Friday, October 28, 2016

Barcelona-Spain

Barcelona always held a sort of fascination for my family. It was where they saw the seat of Spanish culture, it was also likely another way to distinguish themselves from Mexican culture. This view of Spanish culture as being higher than Mexican culture was most likely a remnant of the highly stratified social caste system of the early Spanish colonialists. Spaniards born in Spain occupied the highest rank, then Spaniards born in the new world, and so on. My grandmother still spoke an old Castillian dialect that would surprise the Mexicans in California when she would converse with them. Maybe it was because my grandmother came from a wealthy family (by local standards at least), but she always carried herself in an aristocratic way. Once in a while I would hear her say some shockingly racist things, which is not too uncommon a person of her age. She would tell me to look for a nice Spanish girl to marry, which I did. A white girl would do in a pinch, but a Mexicana, black or Asian girl was less then optimal in her eyes. Just look at the problems my father had with my less than stable white mother! 

 It's funny than both sides of the family saw the other in the same way.... a lesser social class; less educated, intelligent, attractive, and certainly less respectable. The rednecks on my mother's side (from Little Rock) would make off-handed comments about 'those damn Mexicans'. Of course they didn't see the distinctions that my family saw between themselves and Mexican migrants. This tension definitely created problems for my parents' marriage, there was just no support for it from either side of the family. I was caught in between. I didn't feel like I was really a bonafied white American, like my friends, and I was even less identified with the Mexican culture that I grew up around in Santa Cruz. I always felt like I was just passing as white and not even recognized as Latino by the Mexicans. I was a 'half-breed', which is a truly awful term to hear as a child. 

Barcelona was a symbol for this ideal of the high Spanish culture that supposedly set our family apart. It's actually very common for New Mexicans who come from old Spanish families to deny that they have any native blood at all, when more often than not they have significant amounts. The plan was to take a family vacation there before my grandmother died, but unfortunately that never happened. Finally I made the trip there with my wife in 2006, then went again just two years later.

Barcelona is a truly amazing city to behold. The architecture makes New York City look like Tijuana. We saw most of Gaudi's work, the Park Guel was like a fantastic dream.

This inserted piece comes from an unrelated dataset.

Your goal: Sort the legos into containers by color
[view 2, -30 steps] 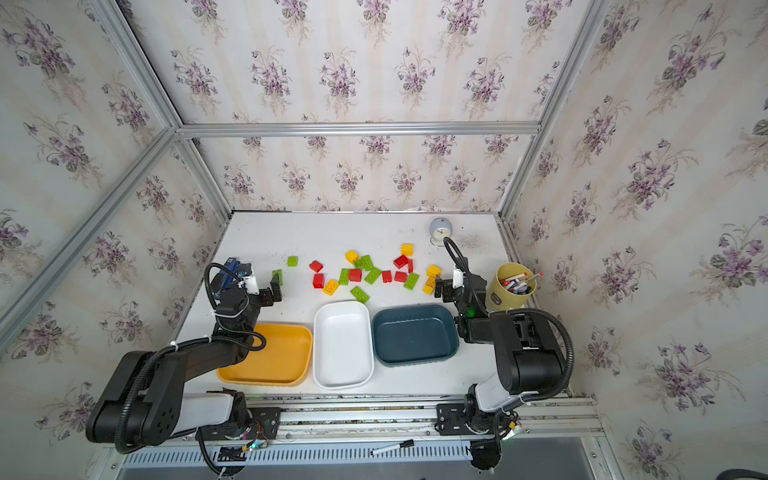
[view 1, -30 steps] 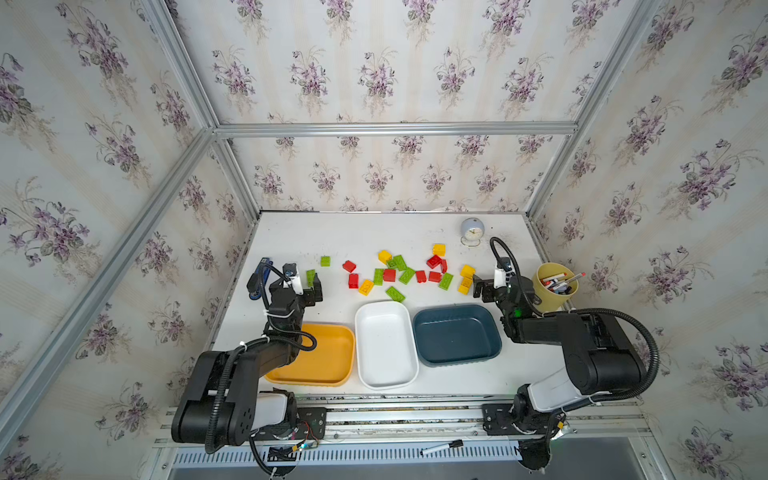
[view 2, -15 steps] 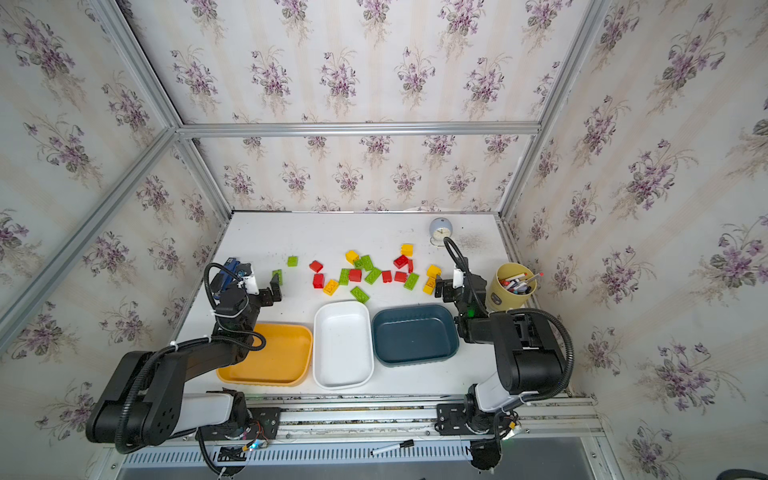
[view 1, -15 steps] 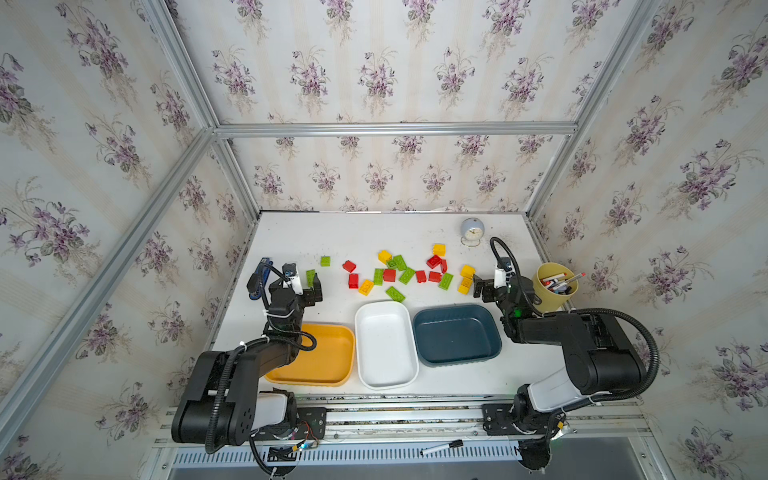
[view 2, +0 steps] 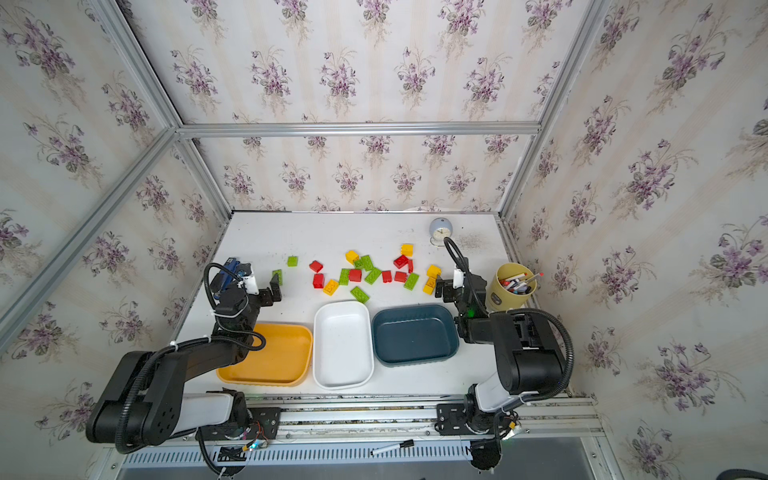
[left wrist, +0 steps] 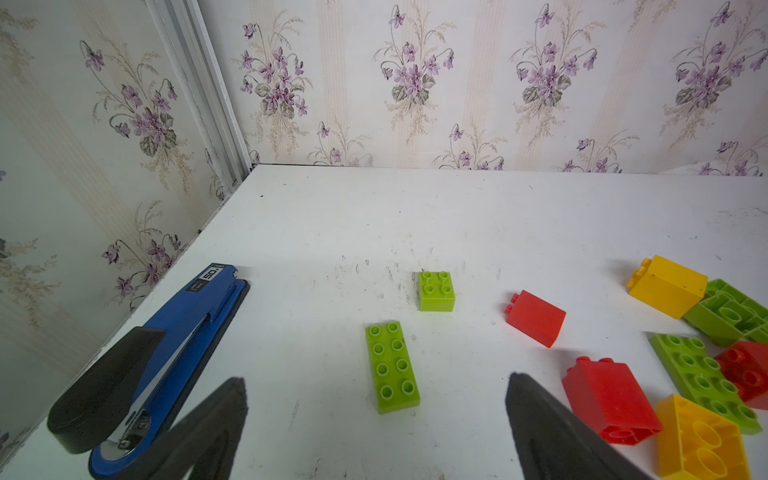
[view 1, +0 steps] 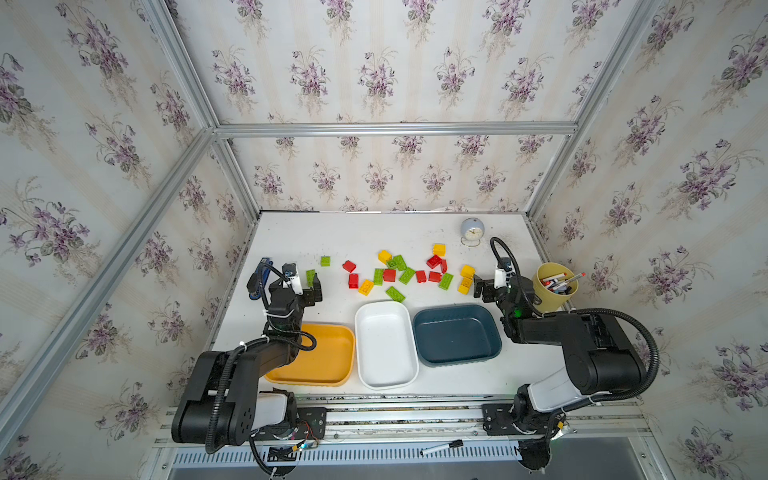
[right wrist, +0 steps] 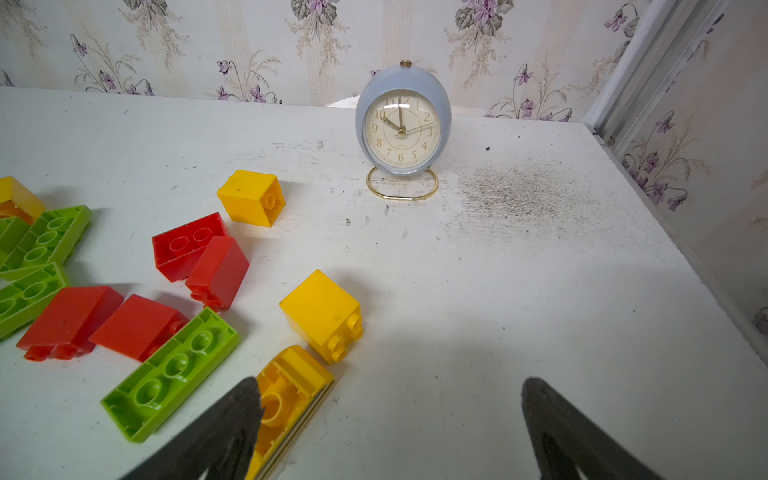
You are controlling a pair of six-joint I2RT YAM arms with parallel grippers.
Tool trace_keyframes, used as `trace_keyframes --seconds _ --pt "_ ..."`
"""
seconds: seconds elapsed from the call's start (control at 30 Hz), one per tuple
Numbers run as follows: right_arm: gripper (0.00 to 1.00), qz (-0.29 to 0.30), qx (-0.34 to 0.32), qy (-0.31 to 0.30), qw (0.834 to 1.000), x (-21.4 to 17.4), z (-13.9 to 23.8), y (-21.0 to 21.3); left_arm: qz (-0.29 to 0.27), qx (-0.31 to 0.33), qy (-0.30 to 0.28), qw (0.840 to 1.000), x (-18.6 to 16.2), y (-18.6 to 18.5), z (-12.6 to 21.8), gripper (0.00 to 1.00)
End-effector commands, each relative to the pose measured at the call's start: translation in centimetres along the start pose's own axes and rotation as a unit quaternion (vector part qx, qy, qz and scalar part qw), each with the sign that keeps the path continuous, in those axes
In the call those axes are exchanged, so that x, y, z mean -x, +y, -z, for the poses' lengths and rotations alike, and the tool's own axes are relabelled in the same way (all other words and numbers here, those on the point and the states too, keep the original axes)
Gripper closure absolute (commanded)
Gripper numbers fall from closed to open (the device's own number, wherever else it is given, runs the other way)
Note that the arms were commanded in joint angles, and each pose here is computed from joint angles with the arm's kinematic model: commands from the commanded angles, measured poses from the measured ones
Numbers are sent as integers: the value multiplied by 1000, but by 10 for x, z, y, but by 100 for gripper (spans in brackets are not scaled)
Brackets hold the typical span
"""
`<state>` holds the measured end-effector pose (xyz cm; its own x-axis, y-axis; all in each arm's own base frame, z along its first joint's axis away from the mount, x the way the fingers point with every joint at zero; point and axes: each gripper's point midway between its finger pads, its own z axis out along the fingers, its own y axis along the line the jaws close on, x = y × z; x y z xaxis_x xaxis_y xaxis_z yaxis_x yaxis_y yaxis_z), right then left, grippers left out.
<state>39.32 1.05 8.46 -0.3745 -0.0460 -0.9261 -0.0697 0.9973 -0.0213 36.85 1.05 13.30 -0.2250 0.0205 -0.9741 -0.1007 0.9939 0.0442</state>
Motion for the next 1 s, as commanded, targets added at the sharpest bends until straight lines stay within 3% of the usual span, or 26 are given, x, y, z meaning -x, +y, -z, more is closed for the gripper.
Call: trace_keyframes --seconds 0.0,0.27,0.53,0.77,0.97 --pt "0 0 -3 -23 1000 15 4 -1 -4 -16 -24 1000 16 -5 0 0" --pt "0 10 20 -30 999 50 27 7 -7 -36 27 999 60 -12 4 1" --pt "0 7 94 -40 995 100 59 31 62 -49 156 985 73 -21 11 1" --pt "0 0 191 15 981 112 76 63 111 -33 332 936 34 -29 14 1" --pt "0 -10 256 91 962 110 93 89 90 1 407 909 16 -21 8 1"
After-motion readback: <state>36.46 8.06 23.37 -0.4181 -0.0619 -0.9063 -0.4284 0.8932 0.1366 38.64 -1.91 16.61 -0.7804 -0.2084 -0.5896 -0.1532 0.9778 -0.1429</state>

Of course the food was spectacular, especially my buddy Pere Soto's mom's fideo seafood Paella. I finally saw what real Spanish culture was like and I identified with it in a way that I hadn't even felt when I lived in Santa Fe, NM. Spaniards are a proud people, they are proud of their art, architecture, music, cuisine, achievements and values. They have good reason to be. It was difficult to leave each time. I recorded a CD in Oaxaca with players from Barcelona this year that's being released next year at a CD release party at the Jamboree in BCL. Hopefully I can get over there for that.



I think my experiences in Barcelona gave me a new sense of cultural legitimacy that I never felt before. I finally saw first hand the culture that my family held as an ideal my entire life. The experienced definitely broadened my sense that I came from a culture with a rich heritage, but it also made me realize that I was NOT in fact Spanish, but a Chicano. I belonged more here than I would ever belong over there. I certainly considered emigrating to BCL at a point, but realized that I'd miss the US if I ever did. I'm also not prone to napping, like to eat dinner early, don't eat pork, and I enjoy have a large place to live....so Spain is just not an ideal fit.  :-)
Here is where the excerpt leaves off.